== WORK INSTRUCTION ==
Leaving the pictures aside, write out the whole listing below exactly.
>>>>>
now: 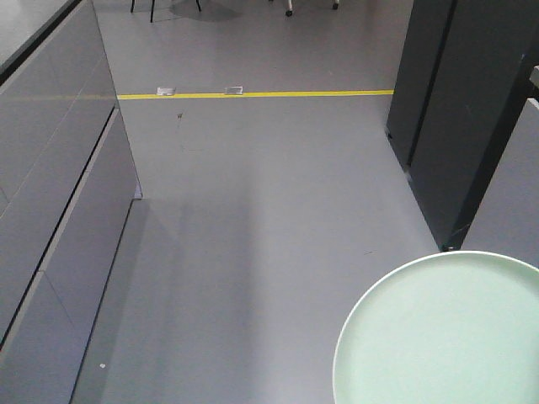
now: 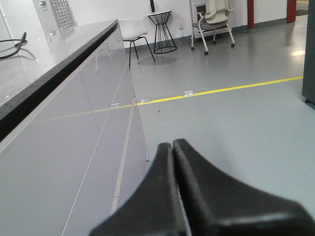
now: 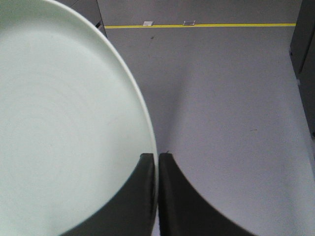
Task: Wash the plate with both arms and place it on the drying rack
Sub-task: 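Drive the base down the aisle carrying the plate, then turn the base toward the counter with the steel sink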
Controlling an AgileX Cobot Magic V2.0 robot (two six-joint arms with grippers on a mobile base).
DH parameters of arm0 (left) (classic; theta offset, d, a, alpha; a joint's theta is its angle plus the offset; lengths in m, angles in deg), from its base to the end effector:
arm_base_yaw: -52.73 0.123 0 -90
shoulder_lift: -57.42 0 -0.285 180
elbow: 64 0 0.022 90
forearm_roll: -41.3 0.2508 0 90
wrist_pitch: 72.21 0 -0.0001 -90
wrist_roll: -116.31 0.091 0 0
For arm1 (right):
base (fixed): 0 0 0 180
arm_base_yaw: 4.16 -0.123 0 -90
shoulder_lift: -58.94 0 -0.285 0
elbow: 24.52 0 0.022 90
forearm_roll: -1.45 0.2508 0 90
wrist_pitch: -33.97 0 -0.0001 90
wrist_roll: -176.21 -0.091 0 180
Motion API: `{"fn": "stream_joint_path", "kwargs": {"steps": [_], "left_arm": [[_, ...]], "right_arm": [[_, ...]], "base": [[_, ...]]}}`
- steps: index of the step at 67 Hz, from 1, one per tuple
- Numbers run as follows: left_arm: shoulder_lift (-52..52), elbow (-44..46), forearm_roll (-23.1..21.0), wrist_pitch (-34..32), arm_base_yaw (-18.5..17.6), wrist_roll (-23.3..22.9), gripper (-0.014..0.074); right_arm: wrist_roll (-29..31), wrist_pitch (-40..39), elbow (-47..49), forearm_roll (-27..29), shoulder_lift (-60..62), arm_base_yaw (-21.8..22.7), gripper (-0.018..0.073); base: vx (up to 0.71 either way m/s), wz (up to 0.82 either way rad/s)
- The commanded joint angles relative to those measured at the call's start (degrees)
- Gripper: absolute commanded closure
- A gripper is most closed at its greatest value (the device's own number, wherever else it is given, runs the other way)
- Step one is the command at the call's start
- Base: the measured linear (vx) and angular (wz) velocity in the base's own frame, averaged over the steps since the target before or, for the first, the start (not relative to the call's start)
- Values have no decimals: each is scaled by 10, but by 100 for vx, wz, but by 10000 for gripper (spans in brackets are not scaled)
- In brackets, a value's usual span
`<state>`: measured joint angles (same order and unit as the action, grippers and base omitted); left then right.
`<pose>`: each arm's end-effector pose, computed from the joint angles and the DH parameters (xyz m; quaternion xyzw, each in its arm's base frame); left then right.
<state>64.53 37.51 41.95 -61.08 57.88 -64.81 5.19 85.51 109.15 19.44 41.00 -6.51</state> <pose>0.0557 0.0052 0.1887 -0.0374 0.7464 0.0279 0.6638 0.0247 0.0231 0.3029 -0.0653 0.8344 0.1248 0.5329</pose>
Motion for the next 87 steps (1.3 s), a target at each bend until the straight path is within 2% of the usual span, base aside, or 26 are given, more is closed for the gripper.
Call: {"fn": "stream_joint_path", "kwargs": {"steps": [1,87], "left_arm": [[-7,12,-1,-42,-4,-4,603],[-7,12,-1,-42,-4,-4,603]], "right_arm": [[0,-41,14,7,-6,3,561],[0,-41,14,7,-6,3,561]], "base": [[12,-9],[14,-25]]}}
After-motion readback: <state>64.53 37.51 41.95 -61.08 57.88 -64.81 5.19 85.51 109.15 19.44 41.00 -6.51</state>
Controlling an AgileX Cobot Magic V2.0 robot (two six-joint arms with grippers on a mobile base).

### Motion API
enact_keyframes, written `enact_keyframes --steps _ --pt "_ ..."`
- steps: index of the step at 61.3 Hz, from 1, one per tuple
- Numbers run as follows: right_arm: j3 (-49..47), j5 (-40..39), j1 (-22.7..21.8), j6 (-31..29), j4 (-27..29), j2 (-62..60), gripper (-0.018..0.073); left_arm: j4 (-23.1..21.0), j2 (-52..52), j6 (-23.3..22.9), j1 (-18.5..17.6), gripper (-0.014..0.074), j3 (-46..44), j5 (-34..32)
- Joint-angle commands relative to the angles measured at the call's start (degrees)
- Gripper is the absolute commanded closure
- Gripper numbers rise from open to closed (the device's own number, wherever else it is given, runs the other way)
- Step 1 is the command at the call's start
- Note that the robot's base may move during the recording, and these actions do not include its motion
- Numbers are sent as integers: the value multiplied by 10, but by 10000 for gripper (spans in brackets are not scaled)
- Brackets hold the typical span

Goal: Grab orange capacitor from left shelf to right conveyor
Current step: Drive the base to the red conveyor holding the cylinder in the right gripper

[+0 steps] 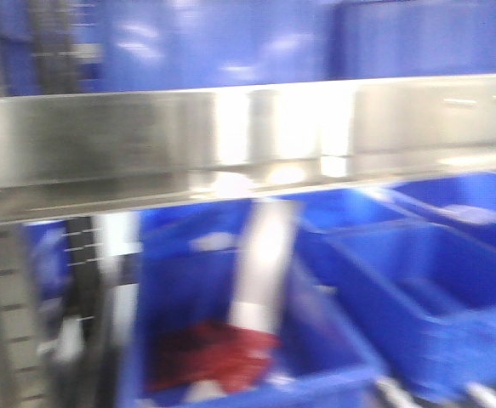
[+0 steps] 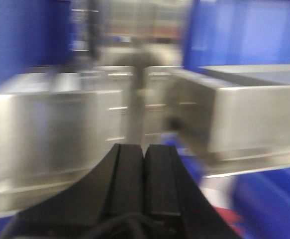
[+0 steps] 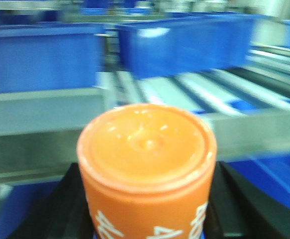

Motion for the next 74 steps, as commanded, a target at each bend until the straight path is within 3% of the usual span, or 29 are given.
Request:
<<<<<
== COMPLETED EXERCISE ==
now: 
now: 
now: 
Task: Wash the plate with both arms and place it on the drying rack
Sub-task: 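Drive the base down the aisle carrying the plate, then turn the base toward the counter with the steel sink
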Controlling an AgileX Cobot Magic V2.0 robot (two six-joint arms with grippers on a mobile base).
DH parameters of arm0 (left) (classic; theta offset, d, a, alpha; a joint's theta is its angle plus the offset; lengths in m, angles in deg), from its base to the end effector:
arm_base_yaw: -52.73 0.123 0 -90
shoulder_lift: -57.42 0 -0.285 180
elbow: 64 0 0.022 90
forearm_roll: -41.3 0.2508 0 90
wrist_pitch: 72.21 0 -0.0001 -90
wrist_roll: -116.31 0.091 0 0
For arm1 (right):
base (fixed): 0 0 0 180
arm_base_yaw: 4.16 -0.123 0 -90
shoulder_lift: -58.94 0 -0.285 0
elbow: 24.52 0 0.022 90
forearm_roll: -1.45 0.2508 0 90
wrist_pitch: -33.97 0 -0.0001 90
wrist_roll: -176.21 -0.091 0 180
Motion API: `{"fn": "stream_joint_path", "kwargs": {"steps": [_], "left_arm": [[_, ...]], "right_arm": [[_, ...]], "base": [[_, ...]]}}`
- steps: index of the step at 67 Hz, from 1, one per tuple
- Numbers run as follows: left_arm: shoulder_lift (-52..52), elbow (-44..46), forearm_roll (-23.1..21.0), wrist_pitch (-34..32), arm_base_yaw (-18.5..17.6), wrist_roll (-23.3..22.9), gripper (-0.014..0.074); right_arm: wrist_roll (-29..31), wrist_pitch (-40..39), elbow (-47..49), forearm_roll (-27..29), shoulder_lift (-60..62), arm_base_yaw (-21.8..22.7), gripper (-0.018..0.073); base: vx (up to 0.71 either way m/s), wz (up to 0.82 either way rad/s)
- The commanded joint angles relative to those measured at the call's start (degrees)
- Gripper: absolute commanded closure
- A gripper is most closed at its greatest value (the device's own number, wherever else it is given, runs the other way)
- Step one is the command at the call's start
- Base: the measured linear (vx) and angular (wz) velocity in the base's own frame, averaged over the steps since the target before or, for the first, the start (not relative to the call's start)
- Values have no decimals: each is scaled by 10, but by 100 for vx, wz, but by 10000 for gripper (spans in brackets are not scaled)
- In brackets, a value's usual span
`<state>`: measured joint angles (same order and unit as the action, grippers and base omitted); left then right.
`<pose>`: each arm's end-effector pose, computed from the joint angles and the DH parameters (xyz m; quaternion xyzw, each in its arm's base frame); left then right.
<state>64.53 37.51 41.95 -61.08 57.88 -64.81 5.19 85.51 109.15 19.44 41.00 -6.51</state> <pose>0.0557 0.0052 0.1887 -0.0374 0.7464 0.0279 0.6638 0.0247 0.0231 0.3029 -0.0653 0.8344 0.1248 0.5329</pose>
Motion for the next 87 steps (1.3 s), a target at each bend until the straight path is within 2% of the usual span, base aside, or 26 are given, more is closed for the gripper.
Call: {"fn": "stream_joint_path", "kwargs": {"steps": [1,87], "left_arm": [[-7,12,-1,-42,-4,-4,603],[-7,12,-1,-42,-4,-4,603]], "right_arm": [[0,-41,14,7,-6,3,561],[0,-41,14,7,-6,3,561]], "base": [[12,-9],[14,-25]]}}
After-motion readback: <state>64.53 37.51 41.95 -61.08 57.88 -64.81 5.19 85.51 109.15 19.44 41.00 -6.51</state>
Controlling an AgileX Cobot Magic V2.0 robot (two six-joint arms with grippers on a mobile base).

### Motion API
enact_keyframes, written `enact_keyframes --steps _ --pt "_ ..."`
- steps: index of the step at 61.3 Hz, from 1, one per tuple
- Numbers run as follows: right_arm: j3 (-49..47), j5 (-40..39), j1 (-22.7..21.8), j6 (-31..29), j4 (-27..29), j2 (-62..60), gripper (-0.018..0.073); left_arm: j4 (-23.1..21.0), j2 (-52..52), j6 (-23.3..22.9), j1 (-18.5..17.6), gripper (-0.014..0.074), j3 (-46..44), j5 (-34..32)
- Joint-angle commands relative to the angles measured at the call's start (degrees)
- Gripper is the absolute commanded closure
- Gripper numbers rise from open to closed (the device's own number, wherever else it is given, runs the other way)
- Step 1 is the command at the call's start
- Note that the robot's base may move during the recording, and these actions do not include its motion
- Numbers are sent as integers: the value multiplied by 10, but by 10000 for gripper (spans in brackets are not scaled)
- Brackets hold the typical span

Goal: Grab orange capacitor from left shelf to right conveyor
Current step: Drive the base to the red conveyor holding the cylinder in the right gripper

[+0 steps] 
[+0 steps] 
[+0 steps] 

Motion for the next 74 steps, as commanded, a target at each bend until the straight path is within 3% of the usual span, or 29 are given.
Request:

For this exercise, nothing further remains to be done.